[Recorded data]
____

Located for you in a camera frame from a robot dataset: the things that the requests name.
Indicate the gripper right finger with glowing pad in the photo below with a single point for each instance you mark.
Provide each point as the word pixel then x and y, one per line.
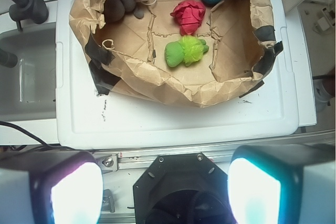
pixel 290 183

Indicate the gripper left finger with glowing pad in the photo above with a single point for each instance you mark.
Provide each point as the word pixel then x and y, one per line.
pixel 50 187

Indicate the gray plush mouse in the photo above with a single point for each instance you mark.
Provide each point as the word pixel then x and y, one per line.
pixel 115 10

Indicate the clear plastic container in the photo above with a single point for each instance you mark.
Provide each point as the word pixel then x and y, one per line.
pixel 37 80

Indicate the green fuzzy plush toy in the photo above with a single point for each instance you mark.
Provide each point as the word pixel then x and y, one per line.
pixel 188 50

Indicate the crumpled brown paper bag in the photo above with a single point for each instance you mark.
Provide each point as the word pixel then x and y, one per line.
pixel 127 56

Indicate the dark gray faucet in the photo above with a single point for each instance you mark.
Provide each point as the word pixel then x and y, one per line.
pixel 35 10

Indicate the red crumpled fabric toy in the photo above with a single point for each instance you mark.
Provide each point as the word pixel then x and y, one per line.
pixel 189 15

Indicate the aluminium extrusion rail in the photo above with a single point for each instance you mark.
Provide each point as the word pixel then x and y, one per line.
pixel 111 161

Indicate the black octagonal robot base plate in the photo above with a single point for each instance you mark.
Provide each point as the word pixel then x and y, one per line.
pixel 185 188

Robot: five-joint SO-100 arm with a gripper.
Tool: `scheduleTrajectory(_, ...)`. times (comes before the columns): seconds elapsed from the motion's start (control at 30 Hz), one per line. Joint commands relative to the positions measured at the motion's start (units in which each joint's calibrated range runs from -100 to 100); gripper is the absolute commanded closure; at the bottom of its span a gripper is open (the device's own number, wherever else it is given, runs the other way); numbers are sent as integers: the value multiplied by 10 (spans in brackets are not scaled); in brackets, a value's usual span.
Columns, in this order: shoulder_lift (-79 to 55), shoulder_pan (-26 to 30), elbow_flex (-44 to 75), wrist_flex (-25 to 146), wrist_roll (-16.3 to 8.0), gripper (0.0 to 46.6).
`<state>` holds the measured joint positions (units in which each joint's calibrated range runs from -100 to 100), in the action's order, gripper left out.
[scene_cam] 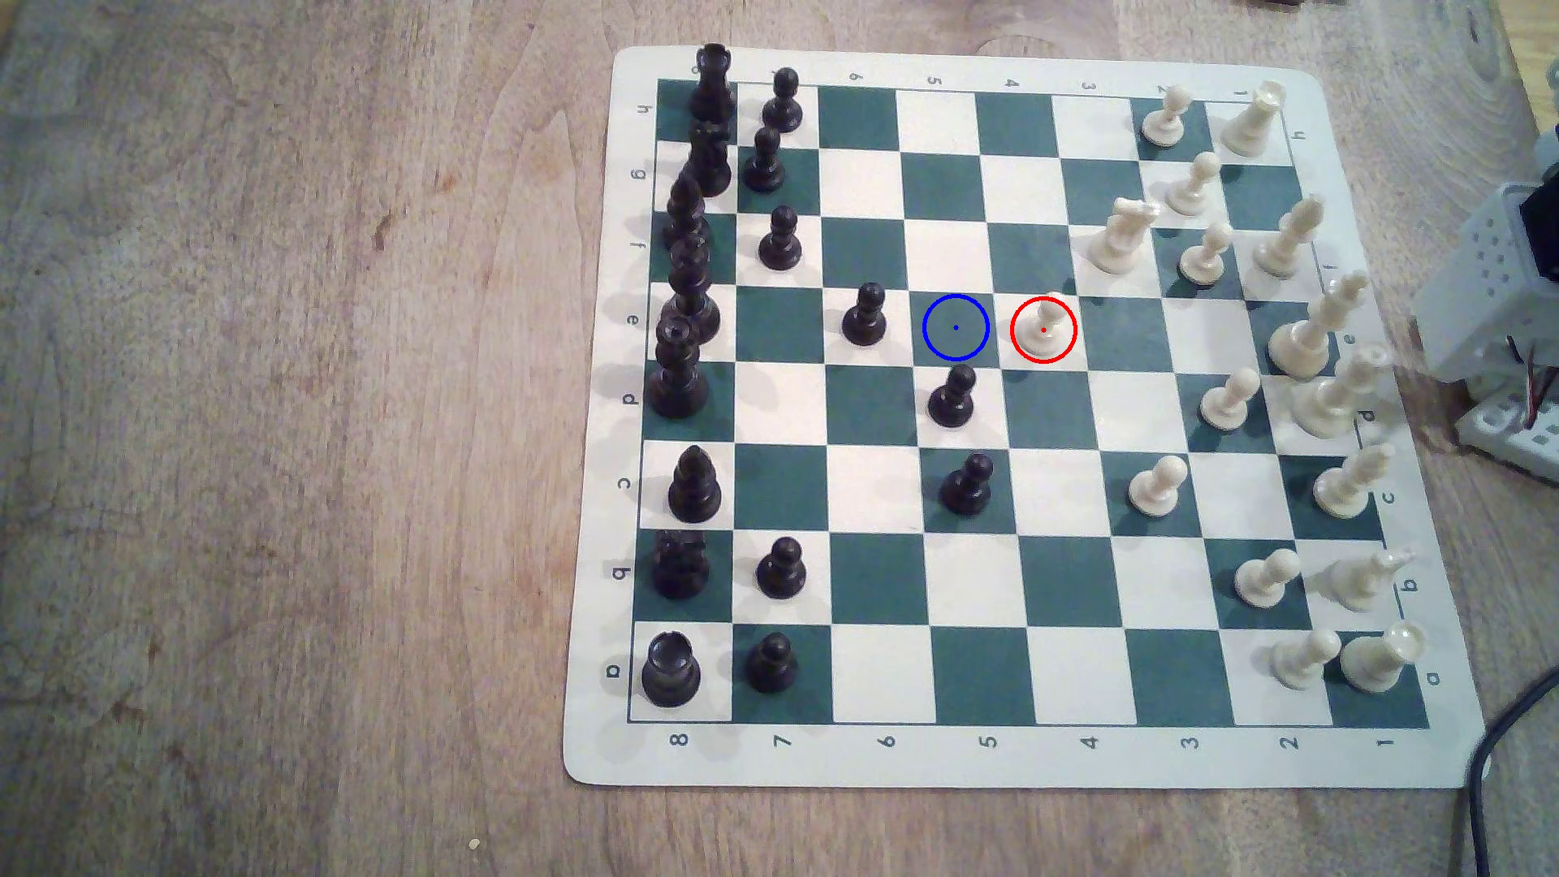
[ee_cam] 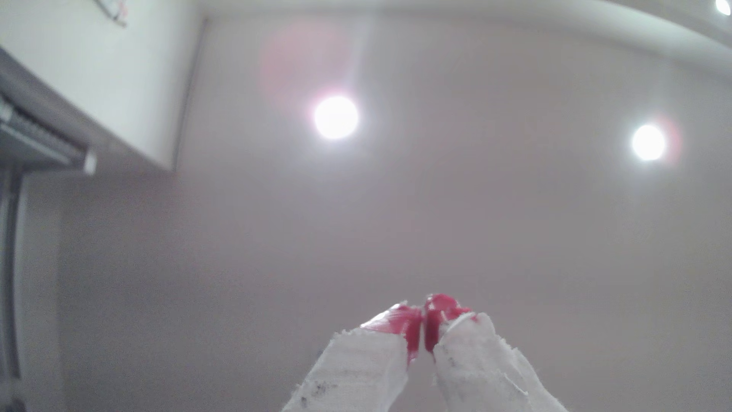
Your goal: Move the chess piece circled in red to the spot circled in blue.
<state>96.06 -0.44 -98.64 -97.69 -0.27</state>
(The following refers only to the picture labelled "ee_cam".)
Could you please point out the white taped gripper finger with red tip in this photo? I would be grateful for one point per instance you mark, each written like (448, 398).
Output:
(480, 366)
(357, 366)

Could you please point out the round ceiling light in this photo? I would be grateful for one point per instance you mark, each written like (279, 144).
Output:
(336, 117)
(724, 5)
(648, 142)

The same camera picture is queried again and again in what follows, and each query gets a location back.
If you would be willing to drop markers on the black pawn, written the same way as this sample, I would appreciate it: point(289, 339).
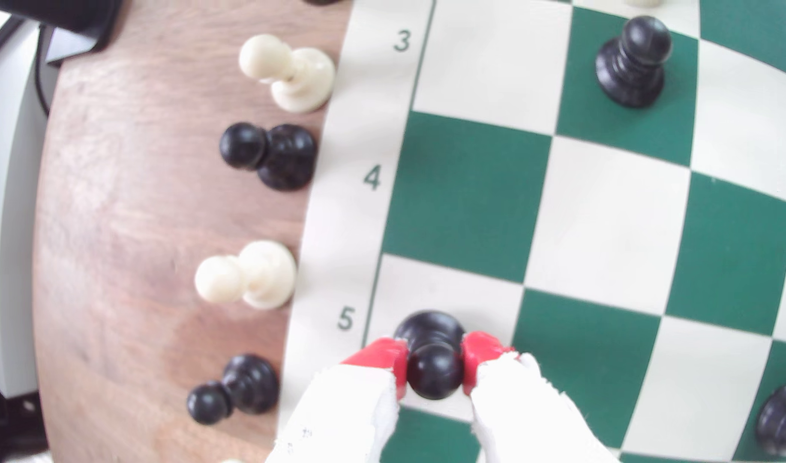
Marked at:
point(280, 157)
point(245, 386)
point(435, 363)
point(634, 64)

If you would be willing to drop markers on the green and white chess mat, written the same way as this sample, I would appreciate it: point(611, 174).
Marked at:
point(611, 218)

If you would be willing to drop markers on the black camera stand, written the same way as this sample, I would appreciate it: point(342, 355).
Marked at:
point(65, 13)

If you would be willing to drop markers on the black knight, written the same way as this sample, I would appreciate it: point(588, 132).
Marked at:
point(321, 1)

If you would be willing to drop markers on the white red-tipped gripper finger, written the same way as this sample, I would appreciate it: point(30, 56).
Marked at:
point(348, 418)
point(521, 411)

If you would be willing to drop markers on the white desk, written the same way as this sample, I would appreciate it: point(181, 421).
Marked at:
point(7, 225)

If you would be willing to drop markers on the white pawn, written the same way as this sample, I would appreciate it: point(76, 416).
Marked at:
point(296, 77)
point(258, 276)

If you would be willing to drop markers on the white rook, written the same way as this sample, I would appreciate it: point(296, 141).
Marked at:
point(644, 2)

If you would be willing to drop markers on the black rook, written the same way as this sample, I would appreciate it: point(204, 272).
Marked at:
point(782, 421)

____

Above are some records. Output exactly the lines from the one that contains "Indicate the gripper right" to the one that contains "Indicate the black", keeping both, and omit the pictures.

Answer box:
Indicate the gripper right finger with glowing pad in the photo below with a single point for each instance you mark.
Provide each point as the word pixel then x and y, one per line.
pixel 290 183

Indicate the gripper left finger with glowing pad in the photo above with a single point for each instance you mark.
Provide each point as the word pixel then x and y, one per line.
pixel 50 187

Indicate the gray plush mouse in the photo above with a single point for each instance you mark.
Provide each point as the word pixel then x and y, one per line.
pixel 115 10

Indicate the clear plastic container in the photo above with a single point for each instance you mark.
Provide each point as the word pixel then x and y, one per line.
pixel 37 80

Indicate the green fuzzy plush toy in the photo above with a single point for each instance you mark.
Provide each point as the word pixel then x and y, one per line.
pixel 188 50

Indicate the crumpled brown paper bag in the photo above with a single point for each instance you mark.
Provide each point as the word pixel then x and y, one per line.
pixel 127 56

Indicate the dark gray faucet in the photo above with a single point for each instance you mark.
Provide each point as the word pixel then x and y, one per line.
pixel 35 10

Indicate the red crumpled fabric toy in the photo above with a single point for each instance you mark.
Provide each point as the word pixel then x and y, one per line.
pixel 189 15

Indicate the aluminium extrusion rail in the photo above with a single point for each instance you mark.
Provide each point as the word pixel then x and y, one per line.
pixel 111 161

Indicate the black octagonal robot base plate in the photo above with a single point for each instance you mark.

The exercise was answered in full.